Mean reverting forecasts make a lot of sense. But notice they are based on an “everything else is the same” assumption. You dropped weight because of illness. When the illness departs you gain back the weight… if everything else is the same – your eating is the same, your exercise is the same, and you still have most of your teeth.

But mean-reverting behavior makes less sense if much has changed. With respect to interest rates, has anything changed? It depends on who you talk to or read. My Republican friends would tell me that Obama has destroyed the US economy. As such capital is worth less, the economy will grow slower, and the trust in bonds has diminished. Furthermore demand, like the final third of a cheap cigar, is harder to draw and is leading to permanently lower inflation. My Democrat friends would point to the negative impacts of income redistribution, globalization, and deplorable Republicans in harming economic growth, demand, and inflation.

If these lovely people are correct, then the usual pressures that would produce a return to a 5% interest rate (from the example above) are missing in action.  That means that the changed economic reality of today and tomorrow does not imply a return to any specific higher interest rate. Surely rates will rise but will they rise by 1%, 2%, 3% or more?
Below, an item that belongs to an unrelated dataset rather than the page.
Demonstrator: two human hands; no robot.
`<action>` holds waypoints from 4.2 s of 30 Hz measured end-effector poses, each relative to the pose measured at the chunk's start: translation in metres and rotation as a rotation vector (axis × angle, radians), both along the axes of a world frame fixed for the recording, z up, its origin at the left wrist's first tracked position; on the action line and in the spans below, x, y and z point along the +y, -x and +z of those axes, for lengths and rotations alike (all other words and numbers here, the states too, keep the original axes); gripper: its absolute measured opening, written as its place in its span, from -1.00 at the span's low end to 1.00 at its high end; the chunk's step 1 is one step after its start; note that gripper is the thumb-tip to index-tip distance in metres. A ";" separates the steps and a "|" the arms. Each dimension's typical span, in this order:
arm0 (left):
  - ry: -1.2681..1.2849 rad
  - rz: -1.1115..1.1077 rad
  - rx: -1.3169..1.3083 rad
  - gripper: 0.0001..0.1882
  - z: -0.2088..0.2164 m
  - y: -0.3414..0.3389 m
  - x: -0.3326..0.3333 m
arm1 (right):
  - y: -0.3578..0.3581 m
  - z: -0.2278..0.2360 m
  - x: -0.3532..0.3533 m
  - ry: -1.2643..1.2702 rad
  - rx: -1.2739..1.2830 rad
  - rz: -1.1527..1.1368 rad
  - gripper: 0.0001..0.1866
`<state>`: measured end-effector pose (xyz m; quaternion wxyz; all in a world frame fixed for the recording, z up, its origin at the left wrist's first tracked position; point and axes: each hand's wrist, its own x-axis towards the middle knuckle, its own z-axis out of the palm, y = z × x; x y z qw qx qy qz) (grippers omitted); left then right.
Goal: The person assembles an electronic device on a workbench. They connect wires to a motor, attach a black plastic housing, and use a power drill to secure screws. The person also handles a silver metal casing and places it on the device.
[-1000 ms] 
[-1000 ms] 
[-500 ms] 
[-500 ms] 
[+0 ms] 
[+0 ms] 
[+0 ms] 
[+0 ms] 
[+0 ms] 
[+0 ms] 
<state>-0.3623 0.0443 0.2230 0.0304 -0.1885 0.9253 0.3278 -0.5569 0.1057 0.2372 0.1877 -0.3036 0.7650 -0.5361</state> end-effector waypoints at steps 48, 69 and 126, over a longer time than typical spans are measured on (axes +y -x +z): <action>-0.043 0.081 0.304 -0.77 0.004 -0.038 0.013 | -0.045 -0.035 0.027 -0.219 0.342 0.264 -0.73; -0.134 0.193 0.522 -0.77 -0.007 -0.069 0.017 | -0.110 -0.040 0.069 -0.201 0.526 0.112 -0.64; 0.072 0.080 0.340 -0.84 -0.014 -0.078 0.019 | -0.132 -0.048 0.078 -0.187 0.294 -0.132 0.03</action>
These are some of the questions discussed at our Saturday tailgates. Surely our favorite teams will win by many touchdowns and the deviled eggs will be delightful and make the JD go down ever so nicely. But don’t expect that these questions will be resolved on Monday (yesterday) or today. Get your seat belt on for another good ride. Or maybe they will be resolved and today will return to unicorns and methane-free cows. 
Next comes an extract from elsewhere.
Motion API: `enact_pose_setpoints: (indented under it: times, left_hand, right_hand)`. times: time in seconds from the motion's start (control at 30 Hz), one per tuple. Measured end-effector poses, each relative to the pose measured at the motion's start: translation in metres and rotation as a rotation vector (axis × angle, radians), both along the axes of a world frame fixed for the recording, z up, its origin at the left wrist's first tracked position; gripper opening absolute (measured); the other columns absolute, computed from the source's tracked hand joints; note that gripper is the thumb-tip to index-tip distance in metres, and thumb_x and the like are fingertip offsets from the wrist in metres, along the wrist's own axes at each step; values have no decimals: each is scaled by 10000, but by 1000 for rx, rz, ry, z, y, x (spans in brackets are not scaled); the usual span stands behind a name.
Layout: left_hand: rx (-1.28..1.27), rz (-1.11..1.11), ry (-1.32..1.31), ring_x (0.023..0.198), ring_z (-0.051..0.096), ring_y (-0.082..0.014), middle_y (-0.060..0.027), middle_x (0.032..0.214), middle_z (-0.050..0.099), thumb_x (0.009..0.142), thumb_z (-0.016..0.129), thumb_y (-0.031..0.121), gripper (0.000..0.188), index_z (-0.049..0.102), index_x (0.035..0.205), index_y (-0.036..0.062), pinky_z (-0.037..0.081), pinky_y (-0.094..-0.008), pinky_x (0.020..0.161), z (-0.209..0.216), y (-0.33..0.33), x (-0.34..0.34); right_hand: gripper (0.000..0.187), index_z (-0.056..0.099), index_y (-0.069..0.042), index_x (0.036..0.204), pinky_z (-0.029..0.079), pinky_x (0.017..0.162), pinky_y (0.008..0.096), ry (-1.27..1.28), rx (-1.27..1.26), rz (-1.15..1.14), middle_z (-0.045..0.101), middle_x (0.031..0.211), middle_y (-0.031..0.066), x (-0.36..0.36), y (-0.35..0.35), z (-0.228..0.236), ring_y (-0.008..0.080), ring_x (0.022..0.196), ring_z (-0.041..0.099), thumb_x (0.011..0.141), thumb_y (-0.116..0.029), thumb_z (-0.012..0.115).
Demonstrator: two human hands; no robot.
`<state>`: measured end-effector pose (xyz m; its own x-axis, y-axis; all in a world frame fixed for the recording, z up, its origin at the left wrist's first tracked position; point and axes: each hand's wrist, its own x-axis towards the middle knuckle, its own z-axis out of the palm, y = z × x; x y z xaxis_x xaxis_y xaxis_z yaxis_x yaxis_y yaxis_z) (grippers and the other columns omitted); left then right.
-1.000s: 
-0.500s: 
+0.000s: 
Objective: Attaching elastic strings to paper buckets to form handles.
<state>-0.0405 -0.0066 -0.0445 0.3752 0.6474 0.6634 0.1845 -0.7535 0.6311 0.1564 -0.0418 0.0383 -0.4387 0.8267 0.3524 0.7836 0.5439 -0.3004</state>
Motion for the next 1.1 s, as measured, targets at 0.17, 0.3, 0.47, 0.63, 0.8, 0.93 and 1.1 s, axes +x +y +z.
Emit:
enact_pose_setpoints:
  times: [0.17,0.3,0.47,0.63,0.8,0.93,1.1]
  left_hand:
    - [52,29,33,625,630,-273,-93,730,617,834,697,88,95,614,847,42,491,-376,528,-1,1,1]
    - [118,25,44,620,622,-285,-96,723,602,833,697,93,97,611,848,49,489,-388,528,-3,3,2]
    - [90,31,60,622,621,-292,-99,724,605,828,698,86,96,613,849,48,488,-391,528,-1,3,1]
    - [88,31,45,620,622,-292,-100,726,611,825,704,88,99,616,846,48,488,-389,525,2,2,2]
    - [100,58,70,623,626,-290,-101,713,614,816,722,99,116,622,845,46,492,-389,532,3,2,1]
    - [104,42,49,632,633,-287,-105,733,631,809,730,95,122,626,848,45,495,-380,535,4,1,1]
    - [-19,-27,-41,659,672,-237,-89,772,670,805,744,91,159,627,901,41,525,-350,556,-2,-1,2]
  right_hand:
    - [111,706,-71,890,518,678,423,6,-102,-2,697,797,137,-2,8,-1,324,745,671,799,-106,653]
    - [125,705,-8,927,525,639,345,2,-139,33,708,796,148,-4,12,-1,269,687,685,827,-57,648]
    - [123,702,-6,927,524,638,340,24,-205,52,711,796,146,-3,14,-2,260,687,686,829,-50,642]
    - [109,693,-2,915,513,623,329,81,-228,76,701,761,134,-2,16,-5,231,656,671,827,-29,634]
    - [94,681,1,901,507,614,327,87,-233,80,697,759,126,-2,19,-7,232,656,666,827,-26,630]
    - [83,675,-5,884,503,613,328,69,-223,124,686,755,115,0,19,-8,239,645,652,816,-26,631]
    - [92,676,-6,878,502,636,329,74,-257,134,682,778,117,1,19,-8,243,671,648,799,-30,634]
I am guessing that the bucking will go for a while but when the dust is settled we will be back on our slow-growth economy with nervous stock prices and interest rates. Interest rates will rise but ever-so-slowly. 

I’ll end this with the lovely words that Roy used to sing to Dale,

Some trails are happy ones,
Others are blue.
It's the way you ride the trail that counts,
Here's a happy one for you.
Happy trails to you,
Until we meet again.
Happy trails to you,
Keep smiling until then.
Who cares about the clouds when we're together?
Just sing a song, and bring the sunny weather.
Happy trails to you,
Until we meet again.


2 comments:

  1. I hope you did not attempt to sign that to anyone.
    Growth? Our whole system is based on boom & bust and growth is the common denominator. The slow growth does not match the system. "Something aint right here Lucy." Ya! no real growth. In my market oversupply of digital imaging devices that dentist used has gone through the who fulfillment curve from 2010 to 2014. Now there are too many vendors of the same thing and the dentist are saturated with supply. You economist know what happens next. every local person I talk to says their market is at a low.....same reasons. What can I say about a system that is designed fro growth and it does not occur? Now add a global economy where India and China are now encountering slow growth because we are not buying as much and their people are only starting to buy. Add the constant middle eastern wars....what we got Desi is not ham and eggs but some sort of weird stew.